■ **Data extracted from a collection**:

________

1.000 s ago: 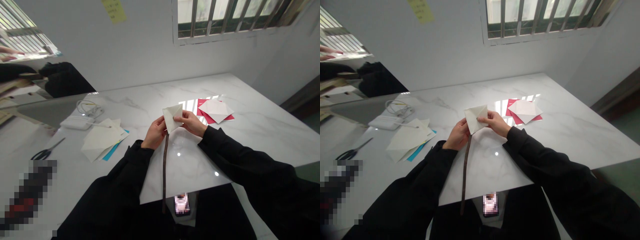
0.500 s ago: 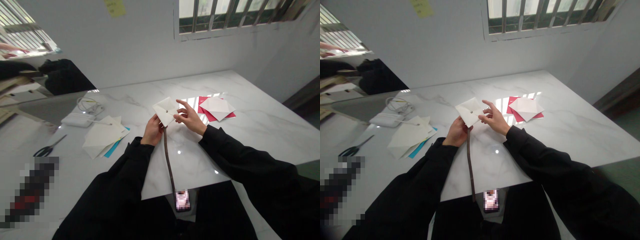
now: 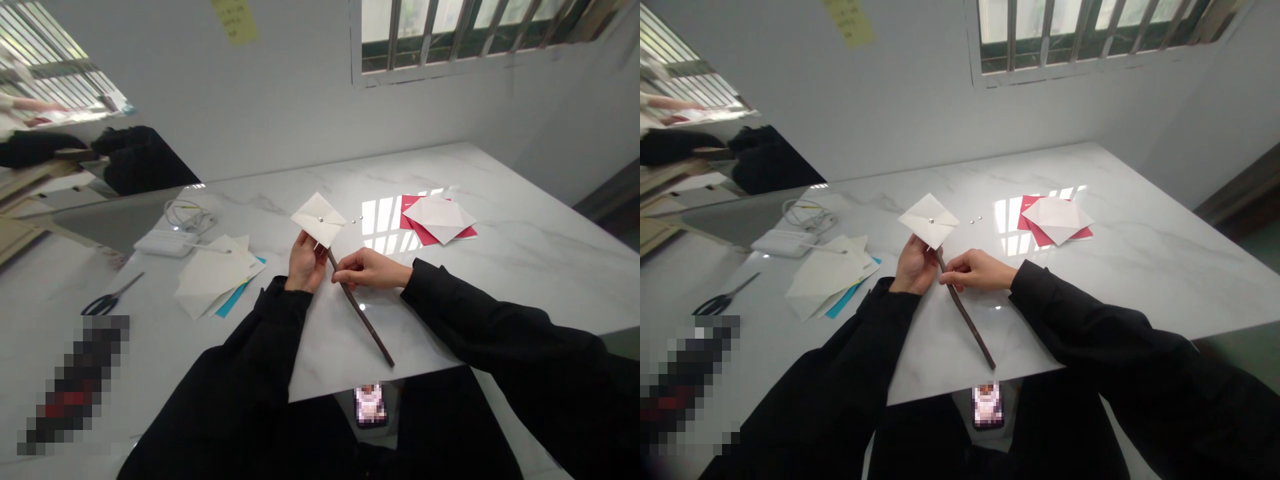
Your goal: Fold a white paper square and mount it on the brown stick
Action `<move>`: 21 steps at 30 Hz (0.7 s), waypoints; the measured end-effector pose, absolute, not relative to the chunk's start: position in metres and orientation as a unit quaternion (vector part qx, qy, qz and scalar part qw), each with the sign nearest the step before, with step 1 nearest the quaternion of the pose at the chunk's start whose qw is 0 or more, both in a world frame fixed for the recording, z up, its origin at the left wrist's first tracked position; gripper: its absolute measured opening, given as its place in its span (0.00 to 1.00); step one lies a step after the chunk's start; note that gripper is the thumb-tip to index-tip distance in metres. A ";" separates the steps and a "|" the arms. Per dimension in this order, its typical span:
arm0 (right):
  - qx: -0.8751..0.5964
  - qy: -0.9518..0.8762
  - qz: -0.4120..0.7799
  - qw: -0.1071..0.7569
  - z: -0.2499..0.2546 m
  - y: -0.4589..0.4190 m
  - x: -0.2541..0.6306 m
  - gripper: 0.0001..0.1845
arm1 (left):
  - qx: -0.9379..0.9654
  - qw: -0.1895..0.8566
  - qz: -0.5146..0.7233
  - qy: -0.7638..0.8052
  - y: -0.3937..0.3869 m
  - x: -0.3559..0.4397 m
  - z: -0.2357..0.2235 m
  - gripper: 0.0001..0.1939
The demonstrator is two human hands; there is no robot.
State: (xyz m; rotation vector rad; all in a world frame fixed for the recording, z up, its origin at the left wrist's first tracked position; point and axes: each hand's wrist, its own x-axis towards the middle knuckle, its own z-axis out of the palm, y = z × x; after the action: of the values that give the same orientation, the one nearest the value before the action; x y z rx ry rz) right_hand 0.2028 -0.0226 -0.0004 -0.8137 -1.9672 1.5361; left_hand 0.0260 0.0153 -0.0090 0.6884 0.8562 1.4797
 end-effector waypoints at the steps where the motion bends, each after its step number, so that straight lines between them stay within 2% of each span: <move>1: -0.300 -0.723 0.567 0.257 -0.001 -0.023 0.202 0.24 | 0.291 0.603 0.643 0.372 0.015 0.027 -0.008 0.14; 5: -0.322 -0.688 0.573 0.308 -0.003 -0.015 0.204 0.25 | 0.267 0.642 0.604 0.390 0.012 0.027 -0.002 0.08; 10: -0.327 -0.663 0.556 0.379 -0.006 0.000 0.213 0.25 | 0.366 0.710 0.461 0.387 0.000 0.029 0.005 0.14; 15: -0.335 -0.682 0.541 0.361 -0.008 0.000 0.214 0.27 | 0.402 0.697 0.456 0.379 -0.004 0.032 0.005 0.19; 21: -0.426 -0.720 0.417 0.356 -0.005 0.000 0.220 0.35 | 0.407 0.682 0.469 0.387 -0.002 0.026 0.003 0.20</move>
State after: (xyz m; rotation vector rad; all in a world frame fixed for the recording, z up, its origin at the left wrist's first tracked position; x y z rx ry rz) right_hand 0.2198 0.0001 -0.0050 -1.1001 -1.8583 1.0762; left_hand 0.0265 -0.0021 0.0031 0.9130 0.8679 1.0522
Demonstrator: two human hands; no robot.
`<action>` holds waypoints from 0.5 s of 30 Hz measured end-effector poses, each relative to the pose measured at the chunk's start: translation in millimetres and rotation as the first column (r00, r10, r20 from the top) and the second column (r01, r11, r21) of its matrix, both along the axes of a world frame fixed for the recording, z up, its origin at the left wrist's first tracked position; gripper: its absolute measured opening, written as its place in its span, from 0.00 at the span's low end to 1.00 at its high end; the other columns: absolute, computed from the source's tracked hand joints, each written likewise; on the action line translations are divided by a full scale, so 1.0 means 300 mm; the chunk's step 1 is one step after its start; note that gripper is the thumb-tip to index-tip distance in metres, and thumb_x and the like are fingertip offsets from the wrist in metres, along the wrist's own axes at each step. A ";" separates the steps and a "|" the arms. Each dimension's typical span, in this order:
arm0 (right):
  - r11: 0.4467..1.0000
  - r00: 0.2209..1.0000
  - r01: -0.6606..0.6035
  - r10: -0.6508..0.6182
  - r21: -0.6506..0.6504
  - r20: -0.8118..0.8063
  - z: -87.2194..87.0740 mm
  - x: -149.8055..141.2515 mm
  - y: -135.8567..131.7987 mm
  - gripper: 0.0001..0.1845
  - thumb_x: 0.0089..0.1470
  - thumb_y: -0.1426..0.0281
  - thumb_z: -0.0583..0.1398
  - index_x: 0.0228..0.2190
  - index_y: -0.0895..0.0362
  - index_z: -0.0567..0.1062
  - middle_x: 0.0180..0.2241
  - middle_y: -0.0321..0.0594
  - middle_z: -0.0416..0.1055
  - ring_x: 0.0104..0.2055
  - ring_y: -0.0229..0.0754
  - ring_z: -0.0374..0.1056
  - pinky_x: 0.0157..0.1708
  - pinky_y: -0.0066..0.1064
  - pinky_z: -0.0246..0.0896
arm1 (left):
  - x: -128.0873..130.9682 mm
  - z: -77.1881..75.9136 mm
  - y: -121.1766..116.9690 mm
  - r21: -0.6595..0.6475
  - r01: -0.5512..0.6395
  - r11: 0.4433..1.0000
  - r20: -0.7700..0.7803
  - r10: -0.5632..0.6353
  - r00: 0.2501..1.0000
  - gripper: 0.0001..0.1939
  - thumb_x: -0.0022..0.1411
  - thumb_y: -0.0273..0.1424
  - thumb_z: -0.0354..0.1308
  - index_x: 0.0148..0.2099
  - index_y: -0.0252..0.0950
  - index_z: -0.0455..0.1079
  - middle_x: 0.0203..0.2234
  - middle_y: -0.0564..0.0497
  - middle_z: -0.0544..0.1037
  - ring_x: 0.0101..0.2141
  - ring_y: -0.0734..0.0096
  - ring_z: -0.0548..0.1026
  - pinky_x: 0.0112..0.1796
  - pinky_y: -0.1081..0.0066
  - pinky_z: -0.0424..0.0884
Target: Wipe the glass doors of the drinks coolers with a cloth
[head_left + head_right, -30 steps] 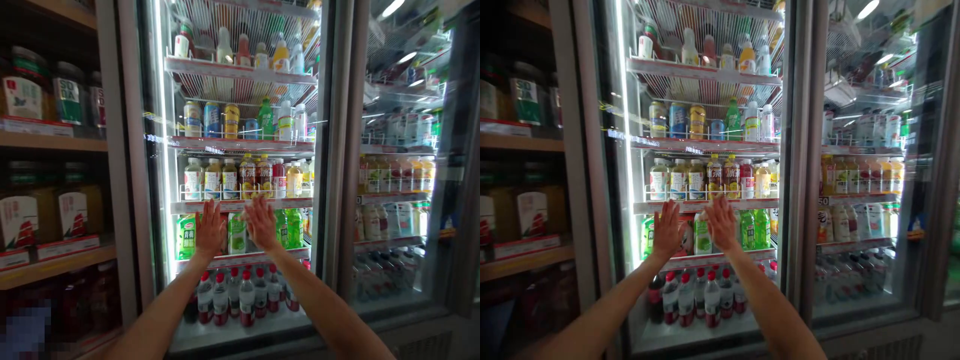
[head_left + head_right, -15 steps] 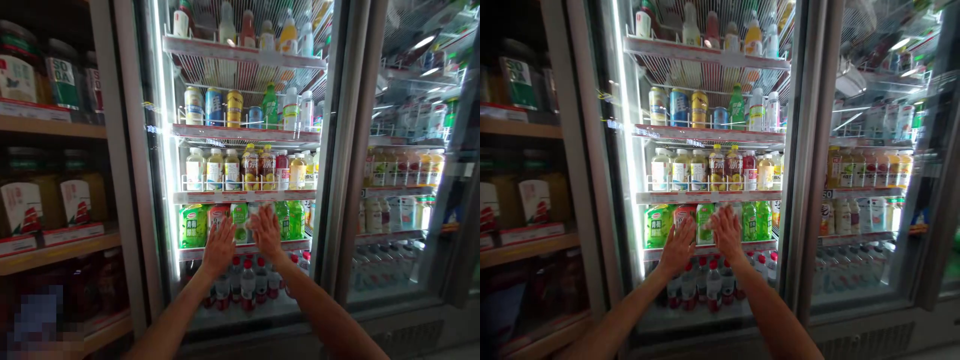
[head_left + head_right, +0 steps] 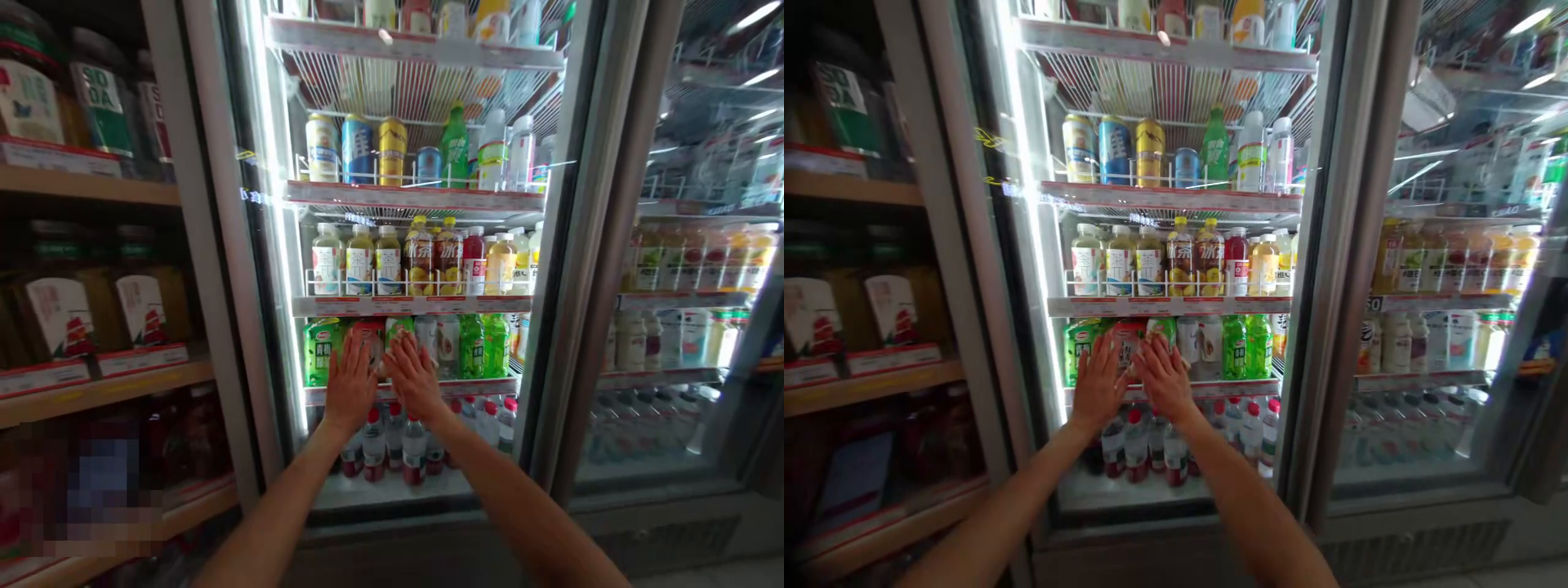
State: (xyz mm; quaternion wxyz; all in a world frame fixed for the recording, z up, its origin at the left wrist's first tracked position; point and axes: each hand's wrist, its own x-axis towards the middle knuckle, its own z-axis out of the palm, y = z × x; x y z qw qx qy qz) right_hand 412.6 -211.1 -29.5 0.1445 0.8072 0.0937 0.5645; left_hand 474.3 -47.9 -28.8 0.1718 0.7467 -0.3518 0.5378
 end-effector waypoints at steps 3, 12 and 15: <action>0.992 0.993 0.045 -0.058 0.119 0.106 0.054 -0.022 -0.070 0.29 0.54 0.70 0.52 0.58 0.53 0.56 0.61 0.45 0.50 0.65 0.47 0.36 0.60 0.50 0.35 | 0.031 -0.009 0.083 -0.037 -0.048 0.998 -0.041 0.046 0.998 0.32 0.61 0.33 0.48 0.64 0.32 0.43 0.61 0.38 0.50 0.62 0.58 0.44 0.58 0.53 0.48; 0.996 0.994 -0.092 0.090 -0.024 -0.054 0.001 0.052 0.057 0.30 0.53 0.72 0.53 0.57 0.53 0.57 0.61 0.43 0.50 0.65 0.49 0.37 0.60 0.50 0.39 | 0.075 -0.107 0.269 0.044 -0.119 0.992 -0.094 0.123 0.988 0.31 0.61 0.32 0.47 0.64 0.33 0.43 0.61 0.39 0.52 0.61 0.57 0.48 0.57 0.51 0.49; 0.953 0.964 -0.209 0.164 -0.219 -0.207 0.030 0.089 0.157 0.29 0.53 0.72 0.54 0.57 0.51 0.57 0.60 0.39 0.54 0.64 0.46 0.40 0.60 0.49 0.39 | 0.083 -0.138 0.320 0.052 -0.143 0.988 -0.127 0.148 0.981 0.30 0.61 0.31 0.46 0.64 0.33 0.45 0.61 0.39 0.53 0.61 0.57 0.49 0.57 0.50 0.48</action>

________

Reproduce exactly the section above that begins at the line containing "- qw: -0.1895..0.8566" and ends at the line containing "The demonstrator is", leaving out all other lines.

■ **Solution for this problem**:
  - qw: -0.1895..0.8566
  - qz: -0.5146..0.7233
  - qy: -0.7638..0.8052
  - y: -0.3937..0.3869 m
  - x: -0.3559..0.4397 m
  - z: -0.2357..0.2235 m
  - gripper: 0.0001..0.1939
The demonstrator is two human hands; there is no robot.

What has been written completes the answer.